2017-10-12

Blame It On The Voodoo ~ Excerpt and Giveaway


My short story, Blame It On The Voodoo, is today's free ebook at the Halloween Month of Treats Giveaway. This is a fun story inspired by a trip to New Orleans with the Nine Naughty Novelists. I still harbor dreams of turning Zee and Rene's story into a series of supernatural mysteries. They were such fun characters to write. You can get it free today at: https://halloweenmonthtreats.blogspot.com/

Meanwhile, here's an excerpt...

“It’s getting to where you can’t swing a dead chicken around here anymore without it
smacking into one damn psychic or another.”

Zirondelle Doucette couldn’t help the grin that spread across her face as she listened to
her Aunt Serafina’s complaints. Her aunt stood at the window of their family’s shop, staring out
at the street, and Zee didn’t have to guess too hard to figure out the cause for her discontent.
Another “damn” psychic had recently put out her shingle in the previously vacant storefront
directly across from their own.

“And if it’s not a psychic it’s a card reader,” the other woman continued, grumbling
crossly. “Or a palm reader. Or tea-leaf reader—”

“Or a purveyor of Voodoo essentials?” Zee suggested, holding up the little gris-gris bag
she’d just finished assembling.

Serafina turned her head to glare at her niece. “Don’t sass me, Zee. You know exactly
what I’m talking about.”

“Yes, Ma’am, I do.” Ducking her head, Zee started in on the next charm. She knew it
wasn’t psychics per se with whom her aunt had a problem. Serafina was a tolerant soul, not the
kind who’d ever take a stand against anyone else’s religion or spellcraft or spiritual beliefs. It
was the idea of all those make-believe mystics making a mockery of their family’s calling that
was trying the older woman’s temper, and not without cause.
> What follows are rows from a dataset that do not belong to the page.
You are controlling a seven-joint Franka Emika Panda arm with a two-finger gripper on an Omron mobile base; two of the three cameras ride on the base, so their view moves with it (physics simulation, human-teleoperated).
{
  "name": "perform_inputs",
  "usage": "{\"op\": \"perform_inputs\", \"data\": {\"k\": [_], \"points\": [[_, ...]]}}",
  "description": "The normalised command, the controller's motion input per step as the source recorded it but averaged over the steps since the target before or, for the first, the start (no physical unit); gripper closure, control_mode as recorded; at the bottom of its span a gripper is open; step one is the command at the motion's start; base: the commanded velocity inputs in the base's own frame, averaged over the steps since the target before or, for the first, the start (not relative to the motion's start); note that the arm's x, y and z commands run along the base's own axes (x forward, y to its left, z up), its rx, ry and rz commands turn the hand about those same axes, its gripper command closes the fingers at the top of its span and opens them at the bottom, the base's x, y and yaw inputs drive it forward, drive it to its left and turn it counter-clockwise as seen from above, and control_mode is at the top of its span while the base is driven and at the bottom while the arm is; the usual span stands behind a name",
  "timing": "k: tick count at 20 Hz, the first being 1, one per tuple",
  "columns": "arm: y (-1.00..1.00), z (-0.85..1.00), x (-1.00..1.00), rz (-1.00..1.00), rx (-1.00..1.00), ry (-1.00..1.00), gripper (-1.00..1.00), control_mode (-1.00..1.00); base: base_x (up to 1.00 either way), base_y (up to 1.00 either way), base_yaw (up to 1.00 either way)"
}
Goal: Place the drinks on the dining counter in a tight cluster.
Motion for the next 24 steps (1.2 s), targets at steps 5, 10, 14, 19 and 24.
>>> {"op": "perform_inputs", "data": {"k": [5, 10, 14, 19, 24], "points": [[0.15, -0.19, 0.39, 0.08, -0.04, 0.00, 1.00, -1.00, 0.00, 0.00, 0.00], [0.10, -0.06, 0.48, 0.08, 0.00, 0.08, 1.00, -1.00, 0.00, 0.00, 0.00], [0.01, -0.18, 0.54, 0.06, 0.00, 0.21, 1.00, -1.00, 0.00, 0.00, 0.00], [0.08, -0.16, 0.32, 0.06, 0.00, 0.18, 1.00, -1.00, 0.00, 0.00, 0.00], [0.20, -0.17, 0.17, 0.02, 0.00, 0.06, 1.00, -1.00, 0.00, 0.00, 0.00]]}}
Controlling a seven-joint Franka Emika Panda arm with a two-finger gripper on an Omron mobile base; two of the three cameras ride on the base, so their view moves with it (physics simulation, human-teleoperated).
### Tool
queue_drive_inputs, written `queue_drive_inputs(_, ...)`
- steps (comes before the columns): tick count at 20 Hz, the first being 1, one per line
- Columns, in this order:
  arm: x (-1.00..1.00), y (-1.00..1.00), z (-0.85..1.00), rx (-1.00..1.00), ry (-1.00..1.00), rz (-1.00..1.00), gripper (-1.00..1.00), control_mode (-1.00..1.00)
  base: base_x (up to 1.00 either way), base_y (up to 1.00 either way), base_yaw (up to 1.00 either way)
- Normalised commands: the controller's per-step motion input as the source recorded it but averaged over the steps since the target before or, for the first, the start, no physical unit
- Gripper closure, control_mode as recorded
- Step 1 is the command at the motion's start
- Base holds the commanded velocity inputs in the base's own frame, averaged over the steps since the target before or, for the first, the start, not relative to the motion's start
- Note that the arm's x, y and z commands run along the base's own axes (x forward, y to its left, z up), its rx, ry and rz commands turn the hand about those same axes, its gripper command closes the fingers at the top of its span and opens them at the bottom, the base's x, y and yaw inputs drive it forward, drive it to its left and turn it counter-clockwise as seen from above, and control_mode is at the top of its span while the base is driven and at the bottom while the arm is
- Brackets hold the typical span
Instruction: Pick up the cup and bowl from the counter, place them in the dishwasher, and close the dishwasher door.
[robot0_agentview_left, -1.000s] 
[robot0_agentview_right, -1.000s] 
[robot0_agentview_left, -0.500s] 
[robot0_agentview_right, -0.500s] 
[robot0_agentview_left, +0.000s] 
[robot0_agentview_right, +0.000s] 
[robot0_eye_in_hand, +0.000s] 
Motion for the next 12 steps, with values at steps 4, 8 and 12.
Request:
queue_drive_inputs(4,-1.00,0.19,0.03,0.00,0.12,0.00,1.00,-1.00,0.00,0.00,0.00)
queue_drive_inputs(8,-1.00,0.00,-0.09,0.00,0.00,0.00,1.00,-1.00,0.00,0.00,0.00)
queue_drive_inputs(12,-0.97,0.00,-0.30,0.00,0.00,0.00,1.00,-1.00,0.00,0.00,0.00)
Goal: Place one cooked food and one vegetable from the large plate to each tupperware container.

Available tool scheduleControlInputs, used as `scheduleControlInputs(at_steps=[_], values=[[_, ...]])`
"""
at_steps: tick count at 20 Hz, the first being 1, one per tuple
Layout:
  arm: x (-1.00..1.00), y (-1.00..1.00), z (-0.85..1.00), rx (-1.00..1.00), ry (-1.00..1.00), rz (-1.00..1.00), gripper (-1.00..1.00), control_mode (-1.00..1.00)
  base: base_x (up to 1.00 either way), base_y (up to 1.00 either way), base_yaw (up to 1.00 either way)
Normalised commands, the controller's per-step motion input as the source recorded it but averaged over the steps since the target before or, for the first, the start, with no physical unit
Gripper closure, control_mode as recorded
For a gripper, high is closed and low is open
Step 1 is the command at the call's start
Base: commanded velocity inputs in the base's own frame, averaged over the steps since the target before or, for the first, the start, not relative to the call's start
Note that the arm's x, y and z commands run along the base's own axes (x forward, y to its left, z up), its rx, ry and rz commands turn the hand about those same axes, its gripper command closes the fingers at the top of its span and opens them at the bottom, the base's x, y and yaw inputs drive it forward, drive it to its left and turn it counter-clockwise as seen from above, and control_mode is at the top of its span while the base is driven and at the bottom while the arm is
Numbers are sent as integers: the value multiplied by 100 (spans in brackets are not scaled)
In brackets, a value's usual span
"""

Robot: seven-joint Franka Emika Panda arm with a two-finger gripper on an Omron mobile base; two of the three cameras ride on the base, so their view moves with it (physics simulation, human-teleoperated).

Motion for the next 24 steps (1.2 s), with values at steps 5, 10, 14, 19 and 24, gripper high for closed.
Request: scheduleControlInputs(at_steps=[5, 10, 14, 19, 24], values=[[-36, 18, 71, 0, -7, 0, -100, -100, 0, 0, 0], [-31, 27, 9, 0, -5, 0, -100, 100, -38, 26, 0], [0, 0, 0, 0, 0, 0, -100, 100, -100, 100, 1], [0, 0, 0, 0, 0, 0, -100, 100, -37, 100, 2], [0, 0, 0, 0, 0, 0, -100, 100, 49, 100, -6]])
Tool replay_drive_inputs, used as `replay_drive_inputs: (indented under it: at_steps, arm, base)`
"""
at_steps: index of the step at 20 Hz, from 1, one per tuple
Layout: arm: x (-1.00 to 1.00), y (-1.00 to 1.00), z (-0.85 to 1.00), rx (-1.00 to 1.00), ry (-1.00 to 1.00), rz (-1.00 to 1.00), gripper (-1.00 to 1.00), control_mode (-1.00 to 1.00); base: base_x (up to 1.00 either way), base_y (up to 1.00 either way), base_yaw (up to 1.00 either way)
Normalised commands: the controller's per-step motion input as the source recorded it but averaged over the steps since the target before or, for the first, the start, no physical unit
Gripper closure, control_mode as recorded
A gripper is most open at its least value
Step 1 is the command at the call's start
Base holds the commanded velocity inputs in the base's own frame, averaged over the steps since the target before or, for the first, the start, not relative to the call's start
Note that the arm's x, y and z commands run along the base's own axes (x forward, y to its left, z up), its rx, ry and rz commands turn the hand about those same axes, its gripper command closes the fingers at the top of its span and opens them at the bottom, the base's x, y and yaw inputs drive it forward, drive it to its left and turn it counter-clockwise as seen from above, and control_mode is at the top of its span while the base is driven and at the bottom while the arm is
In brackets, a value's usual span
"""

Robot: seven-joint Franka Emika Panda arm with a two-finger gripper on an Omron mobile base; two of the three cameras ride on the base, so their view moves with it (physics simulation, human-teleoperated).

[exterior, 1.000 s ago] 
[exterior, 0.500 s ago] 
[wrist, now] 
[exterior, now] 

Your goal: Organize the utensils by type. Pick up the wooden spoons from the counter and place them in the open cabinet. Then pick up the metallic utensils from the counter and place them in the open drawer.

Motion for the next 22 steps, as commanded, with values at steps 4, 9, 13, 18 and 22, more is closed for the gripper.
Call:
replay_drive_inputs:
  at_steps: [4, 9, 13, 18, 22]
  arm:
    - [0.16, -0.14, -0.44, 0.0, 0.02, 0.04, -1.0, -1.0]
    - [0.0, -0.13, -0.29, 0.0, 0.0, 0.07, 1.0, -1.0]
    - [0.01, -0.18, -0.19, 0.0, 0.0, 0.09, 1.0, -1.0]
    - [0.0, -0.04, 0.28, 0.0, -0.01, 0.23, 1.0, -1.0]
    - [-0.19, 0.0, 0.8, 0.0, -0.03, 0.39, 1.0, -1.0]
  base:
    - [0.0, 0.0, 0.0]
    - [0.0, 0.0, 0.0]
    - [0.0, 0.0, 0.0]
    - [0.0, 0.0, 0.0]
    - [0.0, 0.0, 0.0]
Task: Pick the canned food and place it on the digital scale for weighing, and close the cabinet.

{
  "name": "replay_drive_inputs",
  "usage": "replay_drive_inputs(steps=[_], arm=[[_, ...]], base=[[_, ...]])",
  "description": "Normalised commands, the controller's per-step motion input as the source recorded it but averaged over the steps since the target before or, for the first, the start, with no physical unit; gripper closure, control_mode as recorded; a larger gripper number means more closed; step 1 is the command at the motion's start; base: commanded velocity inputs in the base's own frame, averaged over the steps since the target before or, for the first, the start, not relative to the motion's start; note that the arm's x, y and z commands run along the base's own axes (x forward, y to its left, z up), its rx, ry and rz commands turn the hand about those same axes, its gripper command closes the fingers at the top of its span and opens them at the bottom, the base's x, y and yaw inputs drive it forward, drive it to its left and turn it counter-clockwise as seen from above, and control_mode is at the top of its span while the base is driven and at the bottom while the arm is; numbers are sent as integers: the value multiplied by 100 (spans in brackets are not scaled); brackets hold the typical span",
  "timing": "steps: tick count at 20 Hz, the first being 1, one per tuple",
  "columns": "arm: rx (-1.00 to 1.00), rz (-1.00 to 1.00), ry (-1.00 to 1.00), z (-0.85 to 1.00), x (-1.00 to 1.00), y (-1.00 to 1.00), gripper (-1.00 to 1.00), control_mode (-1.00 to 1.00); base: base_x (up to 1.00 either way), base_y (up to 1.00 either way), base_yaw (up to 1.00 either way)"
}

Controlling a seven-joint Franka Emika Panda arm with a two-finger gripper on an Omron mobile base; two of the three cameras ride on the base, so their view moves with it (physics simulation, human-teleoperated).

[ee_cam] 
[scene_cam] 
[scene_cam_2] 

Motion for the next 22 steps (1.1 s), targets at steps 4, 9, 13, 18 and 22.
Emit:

The Doucette family had owned
and operated their establishment in the self-same Royal Street location for several generations,
dealing in authentic rituals, in candles and jujus, talismans and spells. It was hard not to take it
personally when your way of life was turned into a kind of circus act by greedy imposters. But as
Zee and her aunt both knew, the charlatans did in fact have a place and a purpose in the grand
scheme of things.

Oh, how the tourists loved them. They ate up their acts and purchased their trinkets as
eagerly as they did the beignets at the Café du Monde. Or jazz on Frenchmen Street. Or
hurricanes in Pat O’s Courtyard. It was all part of the Crescent City mystique, like Po’ Boys and
crawfish, pralines and beads. In an odd way, they kept things safe. They kept the merely curious
from straying into dangerous territory.

“Oh, Lawd.” Aunt Serafina’s sudden gasp caught Zee’s attention. She glanced up in
surprise.

“Auntie, what’s wrong?”

“It’s him.” Serafina scurried back behind the counter where her niece was working,
babbling nonsensically. “He’s back. He’s coming this way. What should we do? What does he
want this time?”

“Do about what?” Zee asked, feeling mystified and mildly exasperated. “Who’s back?”
She loved Serafina; truly she did. Her aunt had taken Zee in after her parents passed, without
question or hesitation—the only member of their somewhat eccentric family who seemed to have
any idea about what to do with a bewildered little girl who’d suddenly been orphaned. Zee would
never forget the older woman’s kindness but, all the same, there were times, like now, when
dealing with her aunt seriously tried Zee’s patience.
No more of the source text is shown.